Quanto tempo resistirá o governo de Bashar El Assad? Sua sorte parece
lançada. A Rússia e a China, seus aliados diplomáticos, não darão sinal
verde na ONU para um ataque da OTAN, como na Líbia, em 2011. Mas tanto
Moscou quanto Beijing consideram que a situação do regime de Damasco é
militarmente irreversível, e começaram a negociar com Washington uma
saída que preserve seus interesses.
Diante do “eixo xiita” (Hezbolá libanês, Síria e Irã),
os Estados Unidos constituíram, na região, um amplo “eixo sunita” (desde
a Turquia e Arábia Saudita até o Marrocos, passando pelo Cairo, Trípoli
e Túnis). Objetivo: derrubar Bashar El Assad e despojar Teerã de seu
grande aliado regional – antes da próxima primavera. Por que? Porque em
14 de junho haverá, no Irã, eleições presidenciais (2). Nelas, Mahmud
Ahmadinejad, atual mandatário, não pode concorrer, já que a Constituição
não permite exercer mais de dois mandatos. Ou seja, durante o próximo
semestre, o Irã estará imerso em ácidas disputas eleitorais, entre os
partidários de uma linha dura diante de Washington e os que defendem a
via da negociação.
Diante desta situação iraniana de certo desgoverno,
Israel estará em ordem de marcha para um eventual ataque contra as
instalações nucleares de Teerã (3). No Estado judeu, as eleições gerais
de 22 de janeiro produzirão provavelmente a vitória da coalizão
ultraconservadora que reforçará o primeiro-ministro Benjamin Netanyahu,
partidário de bombardear o Irã o quanto antes.
Este ataque não pode ser executado sem a participação
militar dos Estados Unidos. Washington irá aceitá-lo? É pouco provável.
Barack Obama, que toma passoe em 21 de janeiro, sente-se mais seguro
depois da reeleição. Sabe que a imensa maioria da opinião pública
estadunidense (4) não deseja mais guerras. O front do Afeganistão segue
aberto. O da Síria, também. Outro pode abrir-se no norte do Mali.
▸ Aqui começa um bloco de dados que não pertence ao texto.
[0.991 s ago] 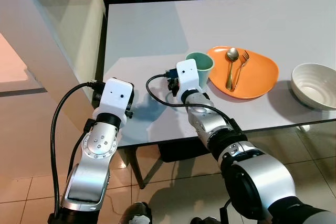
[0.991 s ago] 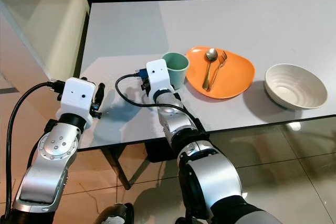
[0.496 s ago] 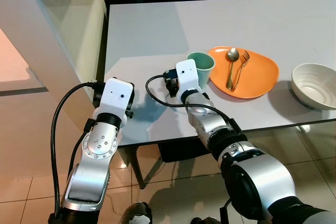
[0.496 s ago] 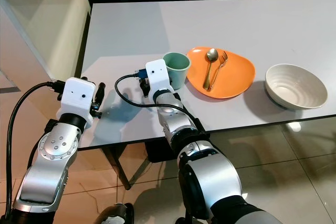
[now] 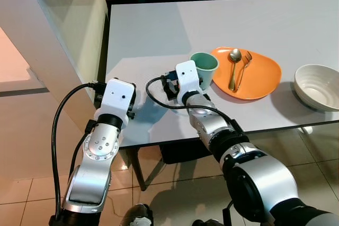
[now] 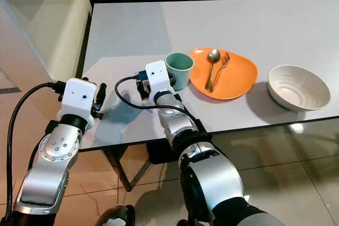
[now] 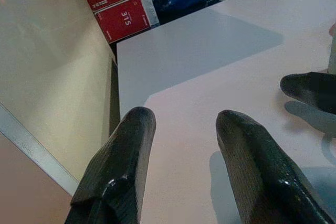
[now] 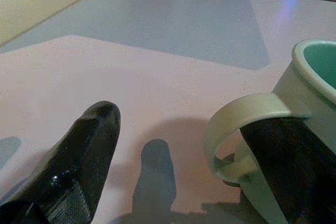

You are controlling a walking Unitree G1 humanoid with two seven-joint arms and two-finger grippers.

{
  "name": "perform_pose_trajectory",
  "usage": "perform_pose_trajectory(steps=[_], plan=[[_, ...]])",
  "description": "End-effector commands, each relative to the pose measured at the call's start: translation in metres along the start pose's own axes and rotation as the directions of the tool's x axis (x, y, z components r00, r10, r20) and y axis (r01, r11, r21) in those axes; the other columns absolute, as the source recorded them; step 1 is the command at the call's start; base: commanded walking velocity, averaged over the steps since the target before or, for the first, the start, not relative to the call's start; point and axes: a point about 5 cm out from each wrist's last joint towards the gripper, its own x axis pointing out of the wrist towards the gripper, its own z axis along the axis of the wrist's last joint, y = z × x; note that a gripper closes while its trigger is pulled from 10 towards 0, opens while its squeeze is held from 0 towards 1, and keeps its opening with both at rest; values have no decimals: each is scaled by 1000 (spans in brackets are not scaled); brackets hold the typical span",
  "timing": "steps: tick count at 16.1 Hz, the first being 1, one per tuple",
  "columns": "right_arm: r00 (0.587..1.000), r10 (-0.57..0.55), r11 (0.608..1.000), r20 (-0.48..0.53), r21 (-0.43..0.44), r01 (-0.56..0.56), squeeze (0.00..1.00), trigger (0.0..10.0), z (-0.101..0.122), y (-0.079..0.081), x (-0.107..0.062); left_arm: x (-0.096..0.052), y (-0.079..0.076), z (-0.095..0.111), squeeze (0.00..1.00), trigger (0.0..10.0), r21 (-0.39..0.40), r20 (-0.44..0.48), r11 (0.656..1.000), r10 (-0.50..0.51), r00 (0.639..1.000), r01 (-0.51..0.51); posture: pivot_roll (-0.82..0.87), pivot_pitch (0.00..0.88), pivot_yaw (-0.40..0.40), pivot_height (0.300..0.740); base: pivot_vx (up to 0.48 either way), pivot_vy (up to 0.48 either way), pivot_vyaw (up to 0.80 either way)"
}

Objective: Setting the table

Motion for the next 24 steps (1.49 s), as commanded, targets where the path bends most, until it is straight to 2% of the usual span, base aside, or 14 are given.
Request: perform_pose_trajectory(steps=[1,11,15,16,18,19,20,21,22,24], plan=[[999,33,999,-17,19,-33,0,10000,-5,14,-2,-1,-2,-1,0,10000,1,0,1000,0,1000,0,274,114,-28,740,0,0,0],[999,38,999,-30,19,-37,0,10000,-11,17,-5,-1,-3,-1,0,10000,-4,-1,1000,-4,1000,4,267,119,-25,740,0,0,0],[997,31,999,-69,24,-30,0,10000,-16,17,-6,-2,-2,-1,0,10000,-2,-3,1000,-2,1000,2,270,121,-28,740,0,0,0],[998,22,1000,-60,7,-22,0,10000,-16,15,-6,-2,-2,-1,0,10000,-3,-4,1000,-2,1000,2,270,121,-28,740,0,0,0],[1000,-16,989,-26,-145,12,0,10000,-18,9,-9,-2,-2,-2,0,10000,-4,-6,1000,-3,1000,3,269,127,-28,740,0,0,0],[999,-12,984,-49,-179,3,0,10000,-24,8,-10,-2,-2,-2,0,10000,-5,-6,1000,-3,1000,3,267,127,-26,740,0,0,0],[995,-11,995,-95,-100,1,0,10000,-29,7,-11,-2,-2,-2,0,10000,-5,-6,1000,-4,1000,4,266,128,-25,740,0,0,0],[986,11,996,-164,88,3,0,10000,-36,7,-12,-2,-3,-1,0,10000,-5,-5,1000,-6,1000,6,265,128,-26,740,0,0,0],[981,-6,984,-192,174,40,0,10000,-38,1,-12,-2,-2,-2,0,10000,-5,-5,1000,-8,1000,8,261,128,-24,740,0,0,0],[985,-33,988,-171,142,58,0,10000,-36,-3,-12,-2,-3,-2,0,10000,-5,-5,1000,-10,1000,10,260,128,-22,740,0,0,0]])
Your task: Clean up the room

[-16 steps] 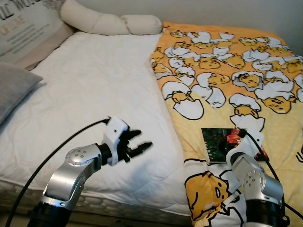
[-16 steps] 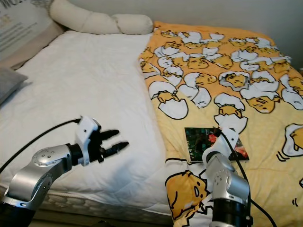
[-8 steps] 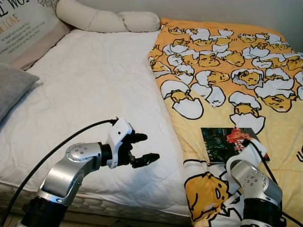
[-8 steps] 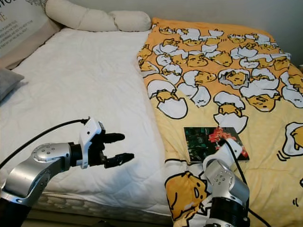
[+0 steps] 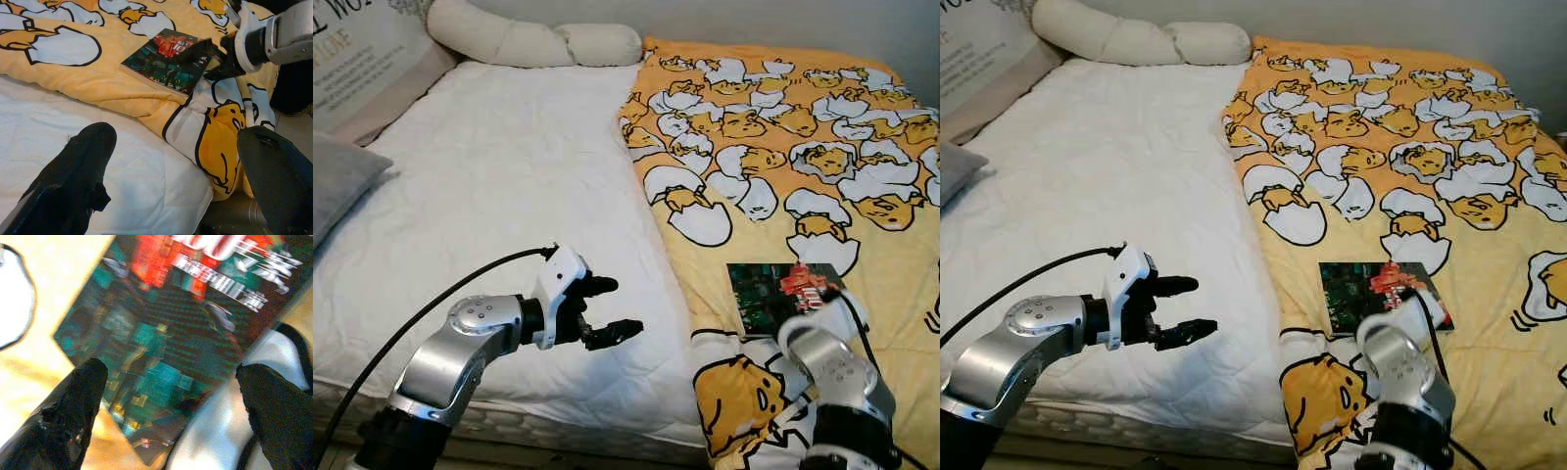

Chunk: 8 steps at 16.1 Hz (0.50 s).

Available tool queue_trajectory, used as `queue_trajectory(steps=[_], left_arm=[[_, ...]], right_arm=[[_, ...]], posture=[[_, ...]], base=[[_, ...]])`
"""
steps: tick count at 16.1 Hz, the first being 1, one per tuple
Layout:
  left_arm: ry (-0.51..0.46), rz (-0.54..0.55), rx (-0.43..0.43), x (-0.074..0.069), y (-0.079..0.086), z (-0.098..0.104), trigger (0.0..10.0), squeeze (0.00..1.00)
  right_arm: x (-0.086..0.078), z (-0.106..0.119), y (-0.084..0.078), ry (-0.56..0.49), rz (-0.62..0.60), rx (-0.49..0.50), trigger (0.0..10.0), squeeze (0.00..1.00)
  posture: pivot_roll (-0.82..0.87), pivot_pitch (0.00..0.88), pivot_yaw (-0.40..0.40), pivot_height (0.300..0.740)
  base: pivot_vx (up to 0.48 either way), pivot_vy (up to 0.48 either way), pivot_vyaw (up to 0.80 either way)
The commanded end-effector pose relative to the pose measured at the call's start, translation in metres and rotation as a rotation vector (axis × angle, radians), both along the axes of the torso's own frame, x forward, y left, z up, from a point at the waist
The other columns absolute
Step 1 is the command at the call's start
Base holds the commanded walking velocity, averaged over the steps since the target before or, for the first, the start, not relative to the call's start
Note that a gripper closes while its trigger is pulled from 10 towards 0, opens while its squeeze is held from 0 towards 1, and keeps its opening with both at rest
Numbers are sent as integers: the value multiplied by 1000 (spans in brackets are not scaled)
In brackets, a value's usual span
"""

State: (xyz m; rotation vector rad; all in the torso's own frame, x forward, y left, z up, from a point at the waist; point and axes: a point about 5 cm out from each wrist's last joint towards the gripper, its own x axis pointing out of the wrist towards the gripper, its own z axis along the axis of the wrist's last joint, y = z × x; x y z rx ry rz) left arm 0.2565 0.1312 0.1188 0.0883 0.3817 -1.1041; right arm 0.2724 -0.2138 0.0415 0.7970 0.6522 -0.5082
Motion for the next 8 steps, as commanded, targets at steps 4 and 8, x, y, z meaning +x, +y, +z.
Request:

O novo
secretário de Estado, John Kerry, terá a delicada missão de acalmar o
aliado israelense.
Enquanto isso, Obama olha para a Ásia, zona prioritária
desde que Washington decidiu a reorientação estratégica de sua política
externa. Os Estados Unidos tratam de frear, ali, a expansão da China.
Cercam-na de bases militares e apoiam-se em seus parceiros tradicionais:
Japão, Coreia do Sul e Taiwan. É significativo que a primeira viagem de
Barack Obama, depois de sua reeleição, tenha sido para a Birmânia,
Camboja e Tailândia. São três membros da Associação de Nações do Sudeste
Aiático (Asean), uma organização que reúne aliados de Washington na
região e cuja maioria dos membros tem problemas de limites marítimos com
Beijing.
A China designará Xi Jinping presidente, em março
próximo. Seus mares converteram-se nas zonas de maior potencial de
conflito armado da área Ásia-Pacífico. As tensões de Beijing com Tóquio,
a respeito da soberania das ilhas Senkaku (Diaoyú, para os chineses),
podem agravar-se depois da vitória eleitoral, em 15 de dezembro último,
do Partido Liberal-Democrata (PLD), cujo líder e novo primeiro-ministro,
Shinzo Abe, é um “falcão” nacionalista, conhecido por suas críticas à
China. Também a disputa com o Vietnã, sobre a propriedade das ilhas
Spratley, está subindo perigosamente de tom. Sobretudo, depois que as
autoridades vietnamitas colocaram oficialmente o arquipélago sob sua
soberania, em junho passado.
A China está modernizando a todo vapor sua marinha de guerra. Em 25 de setembro último, lançou seu primeiro porta-aviões, o Liaoning, com
intenção de intimidar seus vizinhos. Beijing suporta cada vez menos a
presença militar dos Estados Unidos na Ásia. Entre os dois gigantes,
está se instalando uma perigosa “desconfiança estratégica” (5) que, sem
dúvidas, marcará a política internacional do século XXI.
–
(1) Ler o dossiê “France and the euro. The time-bomb at the heart of Europe”, The Economist, Londres, 17 de noviembre de 2012.
(2) No Irã, o presidente não é o chefe de Estado. Este
papel é exercido pelo Guia Supremo, com mandato perpétuo, função
exercida atualmente por Ali Khamenei.
(3) Ler, em Outras Palavras, “Ignacio Ramonet vê o xadrez das ameaças ao Irã”.
(4) The New York Times, Nova York, 12 de noviembre de 2012.
(5) Ler, de Wang Jisi y Kenneth G. Lieberthal, “Adressing U.S.-China Strategic Distrust”, Brookings Institution, 30 de marzo de 2012.